Schools are not immune to change but they also respond to it very slowly (Heppell, 2011; Facer, 2012; Gee, 2013). Heppell (2011) confirms that: “Education doesn’t have a very good track record with innovative technologies.” To summarize, when faced with emerging technologies the problem with education has always involved the focus on the wrong arguments, traditionally inclined to a simple productivity view of “[…] how can this new thing usefully improve what we are already doing? […]”, rather than, “[…] what new things might we now do?” (Heppell, 2011). In addition to what is being discussed, the inclusion of new technologies has always been met with suspicion, initially refused in educational contexts to be then accepted, often after being heavily censored. To mention a few, there were the ballpoint pens that were feared of ruining handwriting to be then accepted. Educators were also concerned that polychrome/colour computer monitors might be detrimental to the eyes (Ibid. 2011). From my own experience I remember the U-turn with the ban to programmable calculators in favor of higher order thinking that could be elicited without their use. Little was it realized that as calculators did all of the arithmetical computations, users could  in fact have more time to develop, test and confirm further and more, higher order thinking and ideas. Still in later years with the onset of the Internet in schools, the service has been subject to heavy filtering to make way for “[…] alternative parallel “equivalent” services” (Heppell, 2011).

While I believe that as educators our relation with technology in formal educational contexts is still in its infancy I also look forward at the new windows of opportunities that these digital technologies can offer to teaching and learning.
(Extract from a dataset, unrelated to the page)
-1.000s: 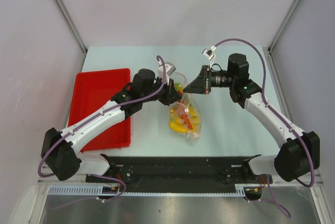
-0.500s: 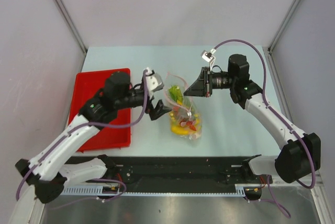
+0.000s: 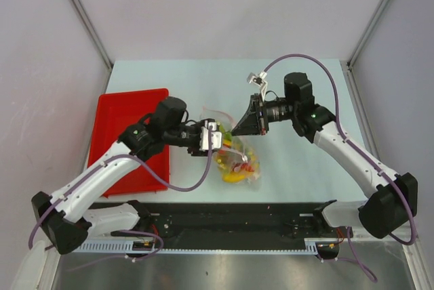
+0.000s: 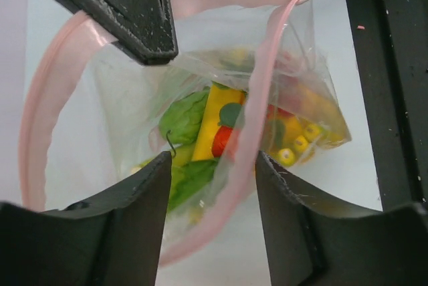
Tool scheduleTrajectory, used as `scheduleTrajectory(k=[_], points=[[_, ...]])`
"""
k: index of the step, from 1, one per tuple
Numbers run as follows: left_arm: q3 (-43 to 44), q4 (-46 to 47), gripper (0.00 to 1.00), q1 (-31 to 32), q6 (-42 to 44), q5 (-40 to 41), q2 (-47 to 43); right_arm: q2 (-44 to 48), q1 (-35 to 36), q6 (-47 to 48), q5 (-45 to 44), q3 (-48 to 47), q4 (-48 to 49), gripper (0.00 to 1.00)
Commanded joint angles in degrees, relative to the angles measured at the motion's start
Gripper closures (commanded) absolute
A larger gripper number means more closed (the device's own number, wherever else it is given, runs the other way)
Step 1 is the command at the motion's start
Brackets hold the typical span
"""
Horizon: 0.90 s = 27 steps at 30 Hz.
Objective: Place the food in the zip-top bag and seal the zipper
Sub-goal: Zip the zipper food storage bag at the center of the board.
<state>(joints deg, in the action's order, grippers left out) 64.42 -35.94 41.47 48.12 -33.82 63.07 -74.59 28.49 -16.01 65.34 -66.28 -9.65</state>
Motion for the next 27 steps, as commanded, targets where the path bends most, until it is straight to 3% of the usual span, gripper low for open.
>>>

Taking it from Gee, Thomas and Palfrey (2013) while the digital world appears to be increasingly flat in everyday life, I think that it is an uphill journey for education. Still I think that these as very exciting times and I feel myself lucky to be here on the verge of a new era that will launch us into a series of alternative pedagogies that require students to create new knowledge and connect it to the world by using the power of digital tools. I am also intrigued by the fact that research on digital technologies and education is largely dominated by psychological perspectives of learning and teaching (Selwyn, Facer, 2013). Ironically as the social aspect tends to be disregarded, trends in 21st-Century Skills elaborate on terminology reminiscent of the social context such as communication, collaboration, connectedness, citizenship, collaborative problem-solving and learning in digital and social networks. Thus as we conjure inquiry based learning as the central premise in the processes of learning science and ride the digital wave we should never forget that the strengths of these technologies lie in their social dimension. Therefore it is only up to us to discover the best ways in adopting the same informal, social and learning aspects that are channeled through these technologies but in this case into formal educational settings.